Nach einem solchen Erwachen müssen wir wahrhaftig erschrecken, weil sich vor unseren Augen nach Stunden ein nie gesehenes Schauspiel abspielt: Nachdem die Sonne verschwunden ist breitet sich zu unserer noch größeren Verwunderung ein Sternenhimmel aus.

Unser Vergessen hat uns in die merkwürdige Lage versetzt, die Welt nochmals von neuem zu entdecken.

Tatsächlich erwachen wir aber täglich mit der Erinnerung an eine vertraute Welt, in die wir als Kinder allmählich hineingewachsen sind und Zeit hatten, uns an die merkwürdige Umgebung zu gewöhnen. Die Dinge erscheinen uns so irgendwann als selbstverständliche Requisiten unseres Lebens. Selten kommen Augenblicke, in denen wir uns das Unbegreifliche unserer Lage klar machen.

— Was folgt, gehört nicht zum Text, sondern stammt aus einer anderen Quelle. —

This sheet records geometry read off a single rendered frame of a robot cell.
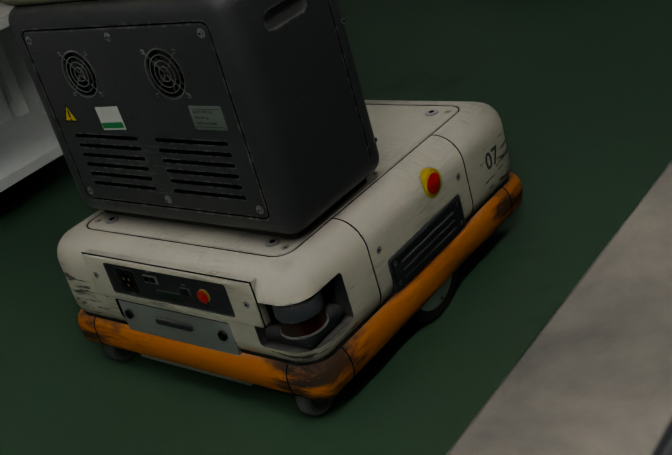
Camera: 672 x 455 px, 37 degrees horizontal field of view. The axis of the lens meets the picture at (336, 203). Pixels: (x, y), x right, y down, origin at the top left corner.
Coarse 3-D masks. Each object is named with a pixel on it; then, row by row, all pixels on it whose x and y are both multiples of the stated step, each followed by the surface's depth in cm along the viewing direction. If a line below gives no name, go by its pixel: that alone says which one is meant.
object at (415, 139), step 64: (384, 128) 188; (448, 128) 181; (384, 192) 165; (448, 192) 175; (512, 192) 192; (64, 256) 182; (192, 256) 162; (256, 256) 155; (320, 256) 153; (384, 256) 162; (448, 256) 176; (128, 320) 179; (192, 320) 166; (320, 320) 152; (384, 320) 163; (256, 384) 164; (320, 384) 154
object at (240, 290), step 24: (96, 264) 175; (120, 264) 170; (144, 264) 166; (168, 264) 164; (96, 288) 179; (120, 288) 175; (144, 288) 170; (168, 288) 165; (192, 288) 161; (216, 288) 157; (240, 288) 152; (192, 312) 164; (216, 312) 160; (240, 312) 155; (264, 312) 154
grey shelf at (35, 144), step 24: (0, 24) 263; (0, 48) 309; (0, 72) 311; (24, 72) 309; (0, 96) 314; (24, 96) 316; (0, 120) 315; (24, 120) 312; (48, 120) 305; (0, 144) 295; (24, 144) 289; (48, 144) 283; (0, 168) 275; (24, 168) 272
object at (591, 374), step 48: (624, 240) 52; (576, 288) 49; (624, 288) 48; (576, 336) 46; (624, 336) 45; (528, 384) 43; (576, 384) 43; (624, 384) 42; (480, 432) 42; (528, 432) 41; (576, 432) 40; (624, 432) 39
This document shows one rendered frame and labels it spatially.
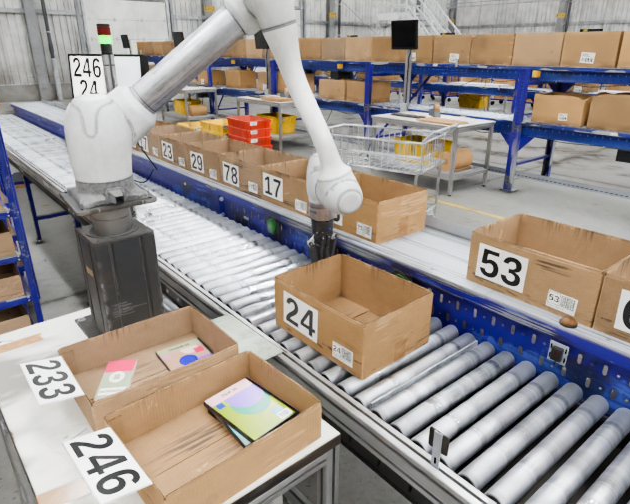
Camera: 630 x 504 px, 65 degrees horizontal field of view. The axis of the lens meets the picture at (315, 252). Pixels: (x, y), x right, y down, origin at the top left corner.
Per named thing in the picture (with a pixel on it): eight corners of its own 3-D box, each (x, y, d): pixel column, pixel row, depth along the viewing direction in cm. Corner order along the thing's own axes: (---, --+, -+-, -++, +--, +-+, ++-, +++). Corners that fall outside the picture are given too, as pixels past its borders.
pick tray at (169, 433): (107, 453, 110) (100, 416, 106) (250, 380, 134) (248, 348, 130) (169, 540, 90) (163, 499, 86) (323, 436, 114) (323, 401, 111)
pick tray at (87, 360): (62, 380, 133) (55, 349, 130) (193, 332, 156) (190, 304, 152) (97, 440, 113) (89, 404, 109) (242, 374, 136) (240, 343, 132)
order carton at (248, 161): (220, 184, 273) (218, 153, 267) (265, 176, 290) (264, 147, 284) (260, 200, 245) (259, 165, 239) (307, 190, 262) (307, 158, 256)
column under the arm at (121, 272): (102, 356, 144) (82, 251, 131) (74, 322, 162) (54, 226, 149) (185, 326, 159) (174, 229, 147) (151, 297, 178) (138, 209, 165)
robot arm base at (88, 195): (85, 213, 130) (82, 193, 127) (66, 192, 146) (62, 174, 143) (154, 200, 140) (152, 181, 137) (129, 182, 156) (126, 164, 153)
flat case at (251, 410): (255, 446, 107) (254, 441, 106) (203, 406, 119) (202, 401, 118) (299, 415, 116) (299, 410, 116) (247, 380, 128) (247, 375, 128)
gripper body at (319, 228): (324, 212, 169) (324, 238, 172) (305, 217, 164) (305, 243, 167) (339, 217, 163) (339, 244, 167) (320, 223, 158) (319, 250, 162)
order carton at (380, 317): (274, 323, 161) (272, 276, 154) (340, 296, 179) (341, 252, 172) (361, 381, 133) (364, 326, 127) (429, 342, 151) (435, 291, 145)
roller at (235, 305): (221, 315, 176) (220, 302, 174) (332, 275, 207) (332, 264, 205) (228, 320, 173) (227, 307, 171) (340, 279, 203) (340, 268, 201)
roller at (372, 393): (346, 410, 130) (347, 395, 128) (465, 341, 160) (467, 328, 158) (360, 421, 126) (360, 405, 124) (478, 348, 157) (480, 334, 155)
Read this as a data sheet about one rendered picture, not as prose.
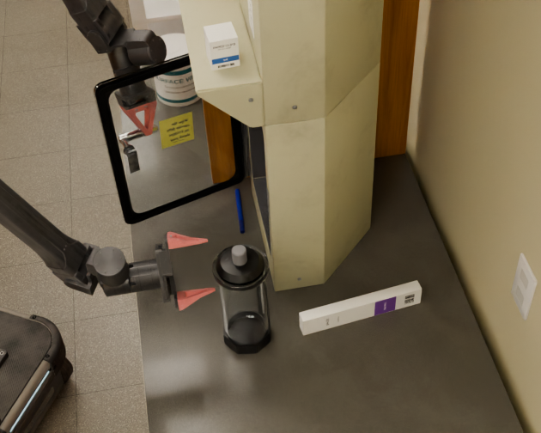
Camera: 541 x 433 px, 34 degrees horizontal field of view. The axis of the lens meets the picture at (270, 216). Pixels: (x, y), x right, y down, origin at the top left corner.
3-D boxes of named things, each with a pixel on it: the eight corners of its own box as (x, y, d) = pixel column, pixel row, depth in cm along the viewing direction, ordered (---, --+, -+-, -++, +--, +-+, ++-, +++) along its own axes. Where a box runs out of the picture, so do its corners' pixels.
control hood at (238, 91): (238, 27, 180) (234, -16, 173) (265, 127, 158) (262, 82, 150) (182, 34, 179) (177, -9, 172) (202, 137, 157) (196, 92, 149)
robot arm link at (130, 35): (102, 5, 182) (83, 33, 177) (145, -1, 176) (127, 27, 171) (131, 50, 189) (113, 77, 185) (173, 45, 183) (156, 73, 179)
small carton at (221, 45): (234, 49, 157) (231, 21, 153) (240, 65, 154) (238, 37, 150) (206, 54, 157) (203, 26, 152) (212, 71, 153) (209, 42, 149)
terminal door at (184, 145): (246, 180, 209) (234, 39, 180) (125, 227, 200) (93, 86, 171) (244, 179, 209) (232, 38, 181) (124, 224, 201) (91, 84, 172)
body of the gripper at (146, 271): (164, 249, 163) (124, 255, 162) (173, 301, 165) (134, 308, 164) (164, 241, 169) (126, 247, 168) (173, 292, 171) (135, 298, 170)
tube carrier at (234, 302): (272, 310, 187) (268, 242, 171) (273, 352, 179) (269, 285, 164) (221, 312, 187) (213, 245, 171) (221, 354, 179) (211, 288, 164)
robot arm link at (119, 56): (114, 35, 186) (98, 44, 182) (139, 32, 183) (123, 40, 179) (124, 66, 189) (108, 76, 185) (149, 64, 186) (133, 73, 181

Dem Wissenschaftler erscheint sein Weltausschnitt, den er erforscht, als klar umrissen und überschaubar. Kaum wird er das Unbegreifliche, die ungeheure Vielfalt der Dinge in seine Rechnungen und Modelle mit einbeziehen.

Doch die Welt ist vielfältiger, mehrdimensionaler, unberechenbarer als sämtliche gelehrten Bücher der Menschheit uns das widerspiegeln.

Erinnern wir uns an das schwindelerregende Gedankenexperiment am Anfang: welches Schauspiel müsste vor unseren Augen inszeniert werden, um uns vor dem Geheimnis des Lebens, vor der nebelhaften Weite des Unbekannten und der ganz und gar unbegreiflichen Ungewöhnlichkeit der Welt zu verbeugen?

M.S.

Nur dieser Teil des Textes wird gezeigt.